Lately, Azb has spent time protesting outside the Israeli Embassy, demonstrating in favor of labor rights and railing against the military for what she sees as a continuing effort to co-opt the revolution.
But on balance, is she having an impact? Do the dreamers have a place in the new Egypt, or did their moment pass in February? Is now the time for the realists to take charge?
Maybe her protests have forced the courts to put a bedridden Mubarak on trial. Maybe they’ve kept the heat on a military council that would otherwise run roughshod over individual rights. Maybe they’ve helped to ensure that the parliamentary elections due this year are held in a reasonably fair and open manner.
To Khallad Abu Zeid, the protesters are certainly having an impact on Egypt, and it’s not a good one. “There’s no stability and no investors. They’re scared to get into anything,” said the contractor and architect. The activists who want to continue to push for change, he said, are “bad for business.”
The military appears to have come to the same conclusion. Last month, protesters broke into the Israeli Embassy, ransacked part of the building and forced the staff to flee. (Azb participated in the protest but said she was not involved in storming the building.) Soon after, the ruling military council opted to expand its powers under emergency law — a key Mubarak-era tool for suppressing dissent.

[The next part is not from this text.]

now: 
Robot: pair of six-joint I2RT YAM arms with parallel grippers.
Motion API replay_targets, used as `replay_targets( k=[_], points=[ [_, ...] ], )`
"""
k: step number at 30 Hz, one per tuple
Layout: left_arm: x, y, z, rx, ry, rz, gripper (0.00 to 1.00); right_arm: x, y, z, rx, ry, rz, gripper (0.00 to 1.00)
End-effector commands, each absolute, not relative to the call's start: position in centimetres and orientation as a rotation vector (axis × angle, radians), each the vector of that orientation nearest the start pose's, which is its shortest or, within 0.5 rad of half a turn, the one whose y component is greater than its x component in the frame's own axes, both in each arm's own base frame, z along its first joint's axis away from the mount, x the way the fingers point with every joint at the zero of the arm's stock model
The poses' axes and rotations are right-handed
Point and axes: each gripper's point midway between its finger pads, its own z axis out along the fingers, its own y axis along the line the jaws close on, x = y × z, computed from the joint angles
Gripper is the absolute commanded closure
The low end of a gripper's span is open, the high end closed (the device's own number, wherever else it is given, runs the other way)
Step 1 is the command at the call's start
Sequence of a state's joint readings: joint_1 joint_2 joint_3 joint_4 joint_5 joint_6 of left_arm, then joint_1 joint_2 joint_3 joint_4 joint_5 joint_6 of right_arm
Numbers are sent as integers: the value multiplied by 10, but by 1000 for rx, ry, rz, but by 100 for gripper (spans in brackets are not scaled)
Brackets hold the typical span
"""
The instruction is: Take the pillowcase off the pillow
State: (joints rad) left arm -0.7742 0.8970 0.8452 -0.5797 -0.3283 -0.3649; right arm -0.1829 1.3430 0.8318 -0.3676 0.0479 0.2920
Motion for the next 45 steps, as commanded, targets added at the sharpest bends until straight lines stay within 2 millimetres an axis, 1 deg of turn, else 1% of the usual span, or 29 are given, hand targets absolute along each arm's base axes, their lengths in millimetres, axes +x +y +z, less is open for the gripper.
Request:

Even before that, troops had dismantled the tents in Tahrir Square, beaten protesters and forced them out. Police armed with batons and shields now work in shifts to make sure that no one returns to the square. Azb has had to continue her battle elsewhere, but she’s unbowed.
“The dream is the only real weapon,” she said. “The dream itself is the only thing capable of changing the path of the people.”
Special correspondents Sulafeh Al Shami and Ingy Hassieb contributed to this report.